Note: Cloud Agent collects only those software that are installed using a standard package manager (RPM and DEB).
How to merge agent data
You’ll notice host results from your vulnerability scans and agents are displayed separately in reports and asset views by default. You can choose to merge host results to get unified views of your assets. Learn more
How to report on agent host compliance
Managers and Auditors can report on agent host compliance by adding agent host IPs to compliance policies. Open your policy in the Policy Editor, edit the assets for the policy and select the check box "Include all hosts with PC agents". All hosts in your PC Agent license will be included. Note - This option only appears in accounts with PC Agent.

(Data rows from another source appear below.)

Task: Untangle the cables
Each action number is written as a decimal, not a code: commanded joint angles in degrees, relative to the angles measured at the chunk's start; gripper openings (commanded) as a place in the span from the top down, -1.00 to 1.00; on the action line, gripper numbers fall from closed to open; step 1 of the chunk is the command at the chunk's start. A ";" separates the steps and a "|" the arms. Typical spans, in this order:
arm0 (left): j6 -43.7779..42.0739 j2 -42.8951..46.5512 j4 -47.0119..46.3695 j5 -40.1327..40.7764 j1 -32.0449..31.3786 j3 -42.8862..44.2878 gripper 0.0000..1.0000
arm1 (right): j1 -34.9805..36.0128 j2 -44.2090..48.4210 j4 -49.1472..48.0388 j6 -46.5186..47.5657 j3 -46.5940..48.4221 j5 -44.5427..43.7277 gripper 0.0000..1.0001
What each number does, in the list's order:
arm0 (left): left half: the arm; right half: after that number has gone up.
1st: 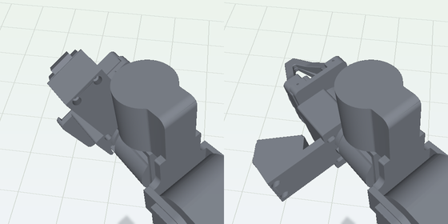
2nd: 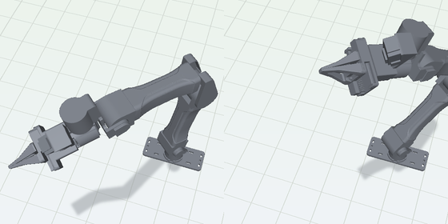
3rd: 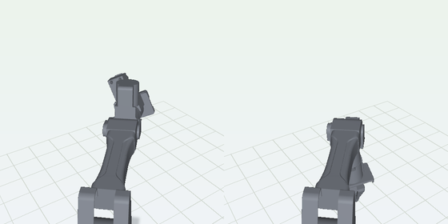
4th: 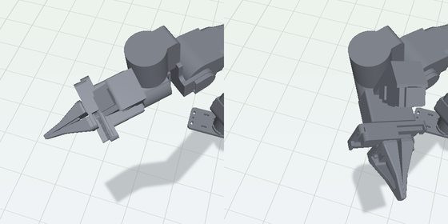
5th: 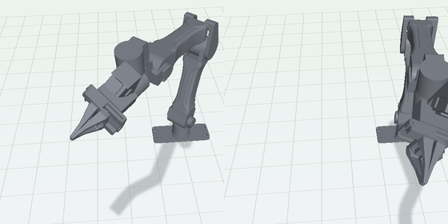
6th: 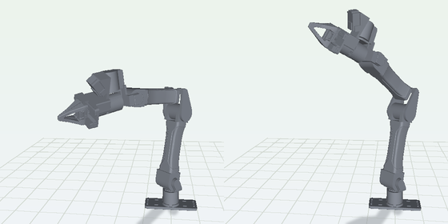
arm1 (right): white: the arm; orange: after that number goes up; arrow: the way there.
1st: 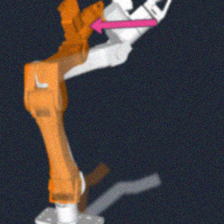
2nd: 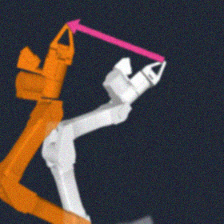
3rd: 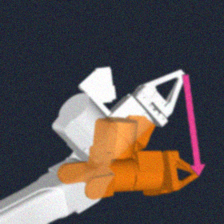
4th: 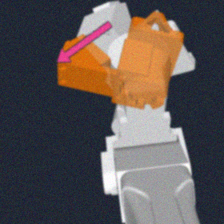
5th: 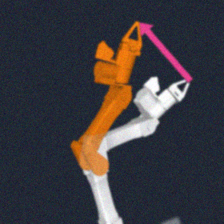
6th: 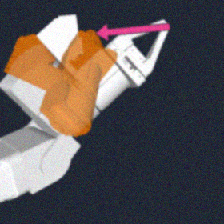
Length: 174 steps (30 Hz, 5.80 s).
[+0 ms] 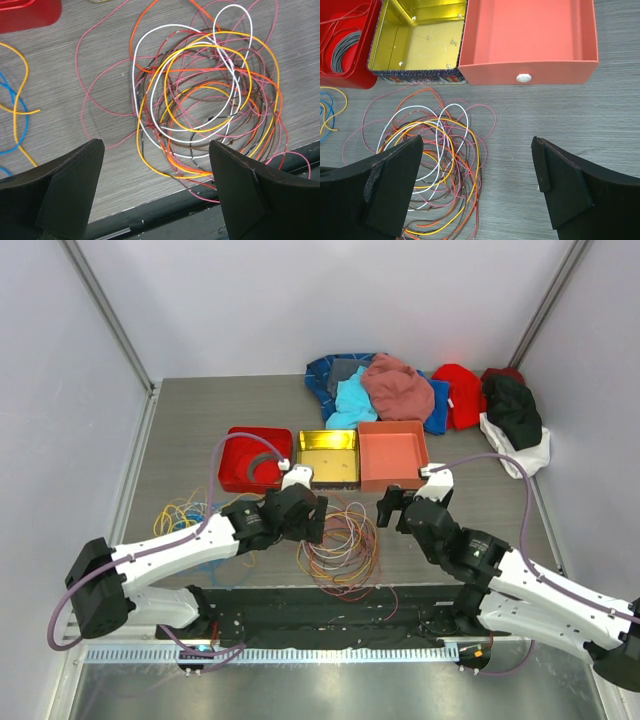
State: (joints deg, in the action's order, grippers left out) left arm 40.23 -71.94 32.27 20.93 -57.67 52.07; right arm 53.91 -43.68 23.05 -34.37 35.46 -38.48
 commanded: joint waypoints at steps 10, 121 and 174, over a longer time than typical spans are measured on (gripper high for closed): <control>3.80 -7.60 -9.14 -3.97 -0.07 -2.94 -0.10 | 0.23 1.41 1.12 -3.77 -1.10 -1.78 -0.97; -0.86 14.89 -5.11 -2.12 -0.07 3.32 0.98 | 0.41 -6.33 -9.85 -3.77 -7.59 21.69 -0.73; 15.67 7.52 -21.63 -3.61 -0.07 -24.38 0.17 | 0.49 -17.93 -16.63 -3.25 -4.88 23.71 -0.48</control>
State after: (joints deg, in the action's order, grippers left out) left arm 54.24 -64.20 11.88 15.70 -57.65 29.34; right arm 54.22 -61.06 8.51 -37.26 30.33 -15.05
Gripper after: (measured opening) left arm 0.417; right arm 0.738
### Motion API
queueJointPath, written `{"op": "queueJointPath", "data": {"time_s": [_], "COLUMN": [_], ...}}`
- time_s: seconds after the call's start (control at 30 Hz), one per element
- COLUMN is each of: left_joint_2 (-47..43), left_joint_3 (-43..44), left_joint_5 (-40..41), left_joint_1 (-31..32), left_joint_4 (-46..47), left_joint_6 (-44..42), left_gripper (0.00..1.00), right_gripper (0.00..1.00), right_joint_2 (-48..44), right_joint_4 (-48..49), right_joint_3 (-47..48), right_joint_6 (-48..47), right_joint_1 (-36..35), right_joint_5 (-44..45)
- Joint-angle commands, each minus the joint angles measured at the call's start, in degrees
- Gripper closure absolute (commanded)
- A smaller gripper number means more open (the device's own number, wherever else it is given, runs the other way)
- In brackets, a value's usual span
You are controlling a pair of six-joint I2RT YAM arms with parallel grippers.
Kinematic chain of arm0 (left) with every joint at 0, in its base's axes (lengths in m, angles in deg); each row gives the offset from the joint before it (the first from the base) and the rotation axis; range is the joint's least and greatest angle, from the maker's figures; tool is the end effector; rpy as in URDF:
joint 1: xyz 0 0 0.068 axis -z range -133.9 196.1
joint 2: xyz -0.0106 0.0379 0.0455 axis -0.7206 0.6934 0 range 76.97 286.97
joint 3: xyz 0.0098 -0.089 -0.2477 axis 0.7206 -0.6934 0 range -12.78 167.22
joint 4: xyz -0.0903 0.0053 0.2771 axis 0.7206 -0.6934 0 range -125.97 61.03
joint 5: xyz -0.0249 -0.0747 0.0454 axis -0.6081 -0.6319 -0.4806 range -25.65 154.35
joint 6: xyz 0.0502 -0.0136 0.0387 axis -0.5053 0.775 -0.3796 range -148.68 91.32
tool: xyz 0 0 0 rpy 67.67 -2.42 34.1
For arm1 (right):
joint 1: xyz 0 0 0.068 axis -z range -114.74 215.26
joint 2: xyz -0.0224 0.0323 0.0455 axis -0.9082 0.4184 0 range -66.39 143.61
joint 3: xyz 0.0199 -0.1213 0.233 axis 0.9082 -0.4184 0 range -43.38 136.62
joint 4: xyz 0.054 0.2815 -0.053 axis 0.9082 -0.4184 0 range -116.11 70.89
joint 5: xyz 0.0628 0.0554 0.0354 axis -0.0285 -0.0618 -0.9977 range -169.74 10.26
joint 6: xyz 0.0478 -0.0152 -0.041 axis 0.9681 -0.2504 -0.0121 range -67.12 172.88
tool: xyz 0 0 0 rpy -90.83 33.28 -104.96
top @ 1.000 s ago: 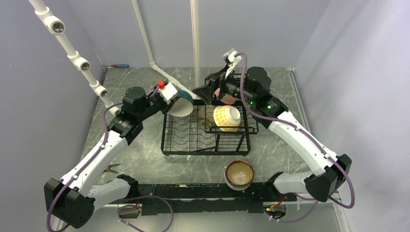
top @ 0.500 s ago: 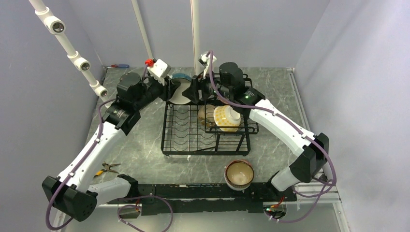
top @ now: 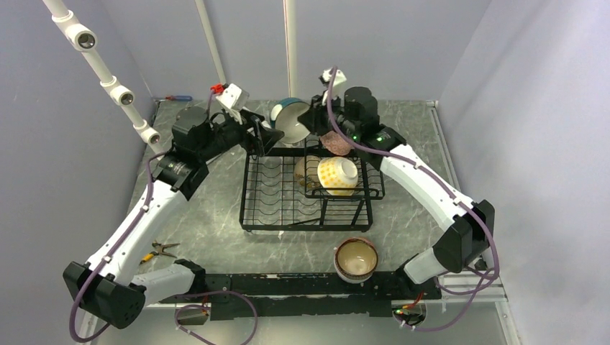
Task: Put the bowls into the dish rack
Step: Adjust the bowl.
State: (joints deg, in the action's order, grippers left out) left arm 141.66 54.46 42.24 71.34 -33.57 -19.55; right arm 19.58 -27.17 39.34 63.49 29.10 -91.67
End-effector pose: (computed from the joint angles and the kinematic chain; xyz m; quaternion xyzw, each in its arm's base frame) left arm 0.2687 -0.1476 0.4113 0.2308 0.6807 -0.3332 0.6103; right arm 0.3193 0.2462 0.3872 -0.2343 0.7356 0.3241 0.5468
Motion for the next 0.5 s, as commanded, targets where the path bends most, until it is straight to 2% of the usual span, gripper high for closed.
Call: {"op": "queueJointPath", "data": {"time_s": [0.0, 0.17, 0.27, 0.33, 0.4, 0.47], "left_joint_2": [-0.4, 3.9, 6.3, 7.1, 7.5, 7.5], "left_joint_3": [3.5, 5.9, 7.9, 8.9, 9.8, 10.9], "left_joint_5": [-14.1, -27.0, -33.1, -34.7, -33.7, -30.7], "left_joint_1": [-3.4, -8.6, -9.6, -9.6, -9.5, -8.8], "left_joint_4": [-1.2, 1.6, 3.7, 4.2, 4.8, -0.2], "left_joint_6": [8.0, 21.7, 26.7, 29.0, 29.8, 27.9], "left_gripper": [0.15, 0.15, 0.11, 0.07, 0.06, 0.06], "right_gripper": [1.0, 1.0, 1.0, 1.0, 1.0, 1.0], "right_joint_2": [-5.2, -5.2, -4.9, -4.6, -4.5, -4.3], "right_joint_4": [5.3, 1.4, -0.5, -2.0, -2.8, -3.1], "right_joint_3": [0.9, 3.6, 5.2, 6.6, 7.5, 7.9], "right_joint_6": [-0.7, -0.7, -0.5, -0.4, 0.2, 0.9], "right_joint_1": [2.5, 2.7, 2.7, 2.7, 2.7, 2.7], "right_joint_5": [-4.5, -5.6, -6.4, -6.5, -6.3, -5.9]}}
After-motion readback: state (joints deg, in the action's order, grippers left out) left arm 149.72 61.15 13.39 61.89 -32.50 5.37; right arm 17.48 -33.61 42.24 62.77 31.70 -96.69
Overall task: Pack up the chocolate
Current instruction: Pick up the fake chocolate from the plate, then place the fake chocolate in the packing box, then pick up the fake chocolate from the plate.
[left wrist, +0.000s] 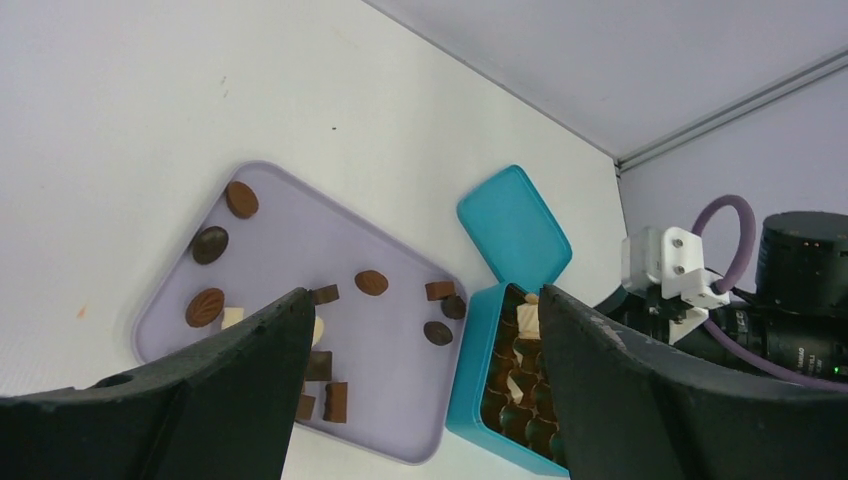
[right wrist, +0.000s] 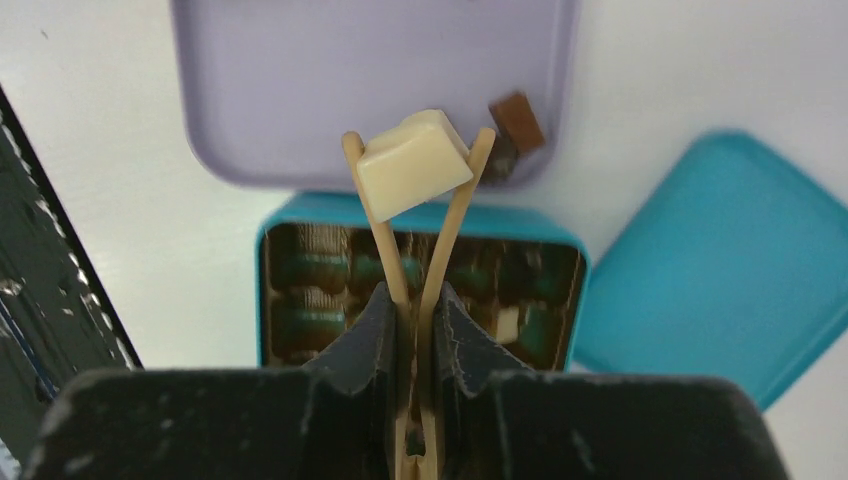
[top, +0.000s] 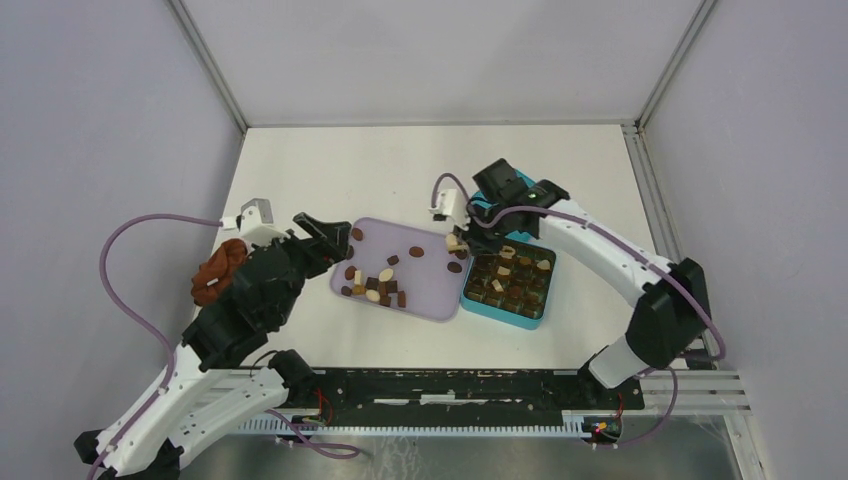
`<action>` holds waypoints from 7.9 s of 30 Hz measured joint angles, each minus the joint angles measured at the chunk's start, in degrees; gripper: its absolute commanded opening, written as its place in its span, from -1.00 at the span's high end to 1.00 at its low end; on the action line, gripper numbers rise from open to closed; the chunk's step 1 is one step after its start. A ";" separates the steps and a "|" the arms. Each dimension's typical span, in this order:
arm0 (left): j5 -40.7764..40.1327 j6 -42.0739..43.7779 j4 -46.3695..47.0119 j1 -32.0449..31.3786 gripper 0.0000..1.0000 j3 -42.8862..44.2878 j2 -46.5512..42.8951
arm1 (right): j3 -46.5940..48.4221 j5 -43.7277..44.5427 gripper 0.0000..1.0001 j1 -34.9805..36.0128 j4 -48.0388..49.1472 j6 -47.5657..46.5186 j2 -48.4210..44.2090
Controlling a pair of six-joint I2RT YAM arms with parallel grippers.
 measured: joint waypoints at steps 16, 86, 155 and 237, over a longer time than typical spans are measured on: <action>7.26 0.07 6.19 0.00 -0.74 0.09 13.14 | -29.31 6.29 0.81 -18.05 -8.04 -9.66 -27.54; 5.16 4.85 -0.31 0.00 -0.73 13.90 17.16 | -9.25 -0.98 0.24 3.63 -1.31 -7.82 -6.58; 0.87 4.68 -3.04 0.00 -0.72 9.60 5.75 | 16.63 16.50 0.05 18.71 -0.90 -5.33 30.10; 1.49 4.66 -0.83 0.00 -0.73 8.85 8.17 | -7.91 11.06 0.53 5.38 -3.04 -4.42 -3.32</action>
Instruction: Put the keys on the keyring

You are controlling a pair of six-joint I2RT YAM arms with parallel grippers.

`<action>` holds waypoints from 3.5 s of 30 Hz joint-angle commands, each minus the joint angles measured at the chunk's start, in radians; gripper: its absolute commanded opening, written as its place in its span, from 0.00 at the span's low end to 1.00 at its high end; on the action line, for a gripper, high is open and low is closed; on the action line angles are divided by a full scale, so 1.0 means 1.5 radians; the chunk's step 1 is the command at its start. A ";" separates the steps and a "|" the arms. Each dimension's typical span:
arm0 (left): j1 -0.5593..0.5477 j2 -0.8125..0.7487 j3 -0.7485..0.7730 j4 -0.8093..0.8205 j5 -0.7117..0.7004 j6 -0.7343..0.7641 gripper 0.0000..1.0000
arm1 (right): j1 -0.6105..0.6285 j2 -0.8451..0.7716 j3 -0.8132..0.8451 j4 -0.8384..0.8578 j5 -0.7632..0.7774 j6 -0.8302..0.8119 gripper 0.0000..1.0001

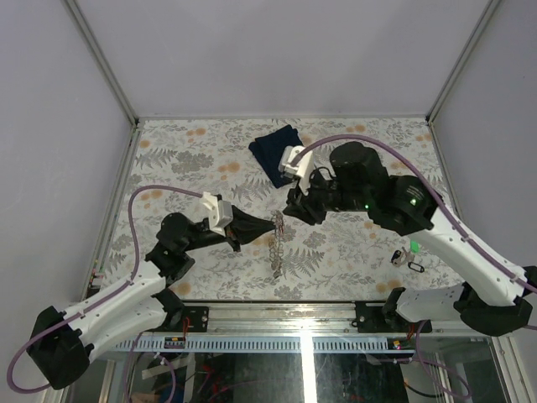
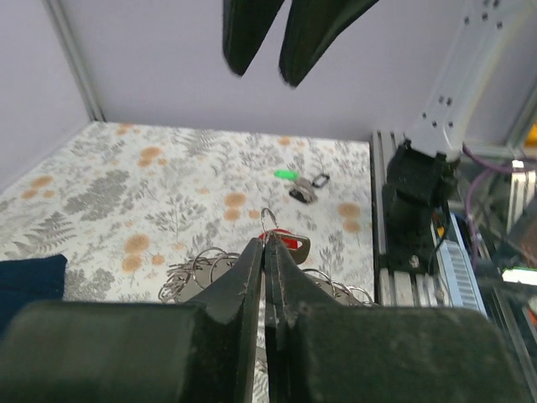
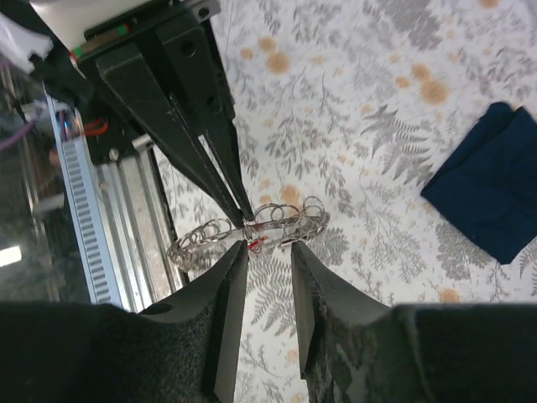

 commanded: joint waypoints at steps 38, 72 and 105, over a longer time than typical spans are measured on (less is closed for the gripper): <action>0.003 -0.020 -0.057 0.404 -0.155 -0.130 0.00 | -0.159 -0.032 -0.202 0.403 -0.322 0.382 0.38; 0.003 -0.018 -0.046 0.382 -0.159 -0.121 0.00 | -0.159 -0.042 -0.195 0.365 -0.307 0.359 0.00; 0.003 -0.020 -0.046 0.383 -0.162 -0.113 0.00 | -0.159 -0.045 -0.204 0.292 -0.246 0.343 0.00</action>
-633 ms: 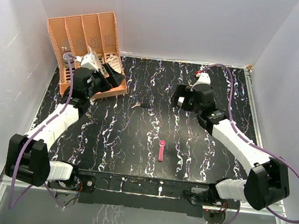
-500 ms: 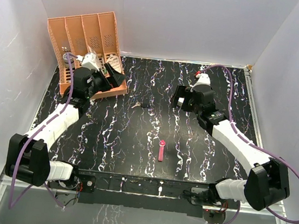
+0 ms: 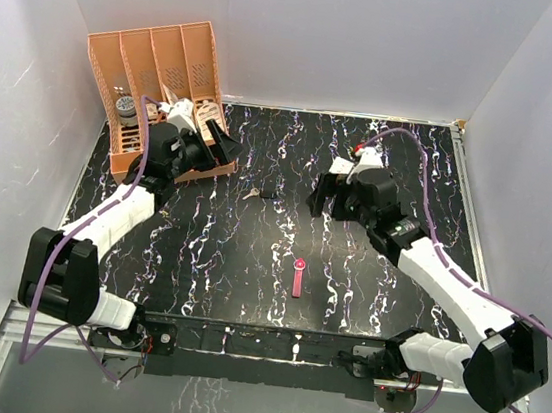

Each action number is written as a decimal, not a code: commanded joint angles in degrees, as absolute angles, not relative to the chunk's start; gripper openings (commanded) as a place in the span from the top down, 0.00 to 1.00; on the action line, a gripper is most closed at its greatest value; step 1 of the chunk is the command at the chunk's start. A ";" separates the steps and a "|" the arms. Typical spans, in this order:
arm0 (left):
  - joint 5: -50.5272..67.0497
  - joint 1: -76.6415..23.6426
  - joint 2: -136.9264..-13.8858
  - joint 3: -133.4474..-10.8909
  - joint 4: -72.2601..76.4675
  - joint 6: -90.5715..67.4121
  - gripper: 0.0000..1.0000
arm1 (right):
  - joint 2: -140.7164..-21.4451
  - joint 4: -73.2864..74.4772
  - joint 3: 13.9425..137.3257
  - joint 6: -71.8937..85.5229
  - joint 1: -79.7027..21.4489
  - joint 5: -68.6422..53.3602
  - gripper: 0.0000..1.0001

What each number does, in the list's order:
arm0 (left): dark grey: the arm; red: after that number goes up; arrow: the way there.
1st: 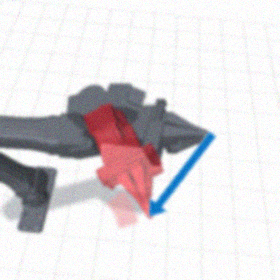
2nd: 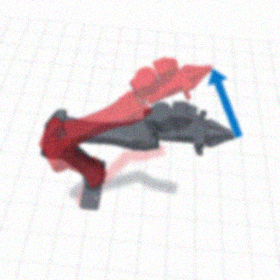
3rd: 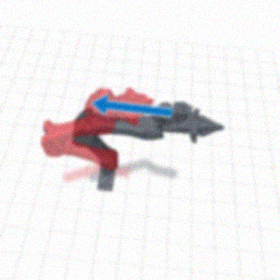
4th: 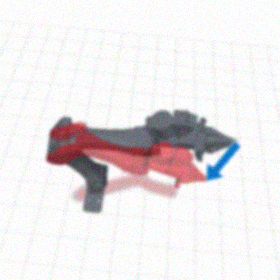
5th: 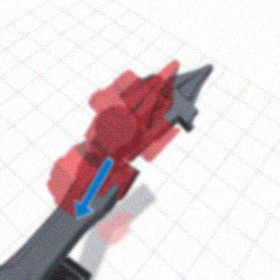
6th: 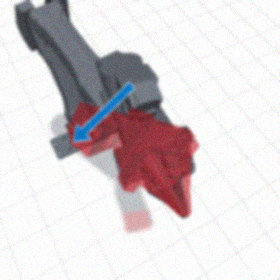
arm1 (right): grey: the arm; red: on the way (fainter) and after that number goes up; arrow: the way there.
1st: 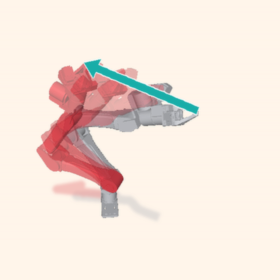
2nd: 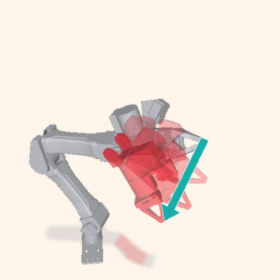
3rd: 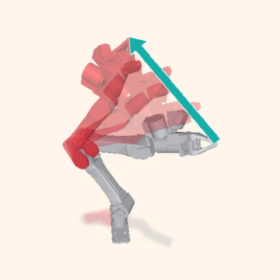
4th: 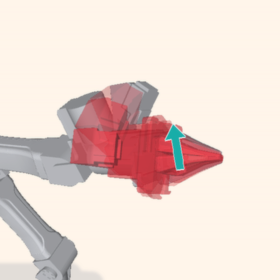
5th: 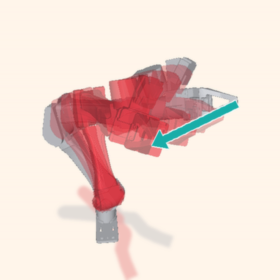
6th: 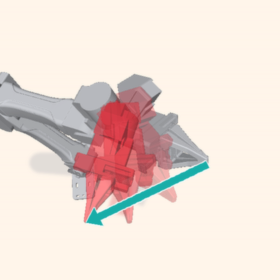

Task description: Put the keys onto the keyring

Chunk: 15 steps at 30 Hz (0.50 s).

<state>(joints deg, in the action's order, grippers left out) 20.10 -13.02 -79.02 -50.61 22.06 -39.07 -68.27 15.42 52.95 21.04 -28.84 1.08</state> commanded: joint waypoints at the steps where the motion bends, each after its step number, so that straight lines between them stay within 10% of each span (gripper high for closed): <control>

How to identify agent hosts in compliance reports
Look for the tracking method AGENT. You'll see this for your agents hosts in the Policy Summary, Control View, Policy Reports, Interactive Reports and Exceptions List.
For the Policy Report, you must select Report Source > All assets in policy to include agent hosts in your report.
Want to remove agent hosts from VM/PA?
Go to the CA app and uninstall the agents associated with the hosts you want to remove. We will then purge the hosts and remove them from VM/PA.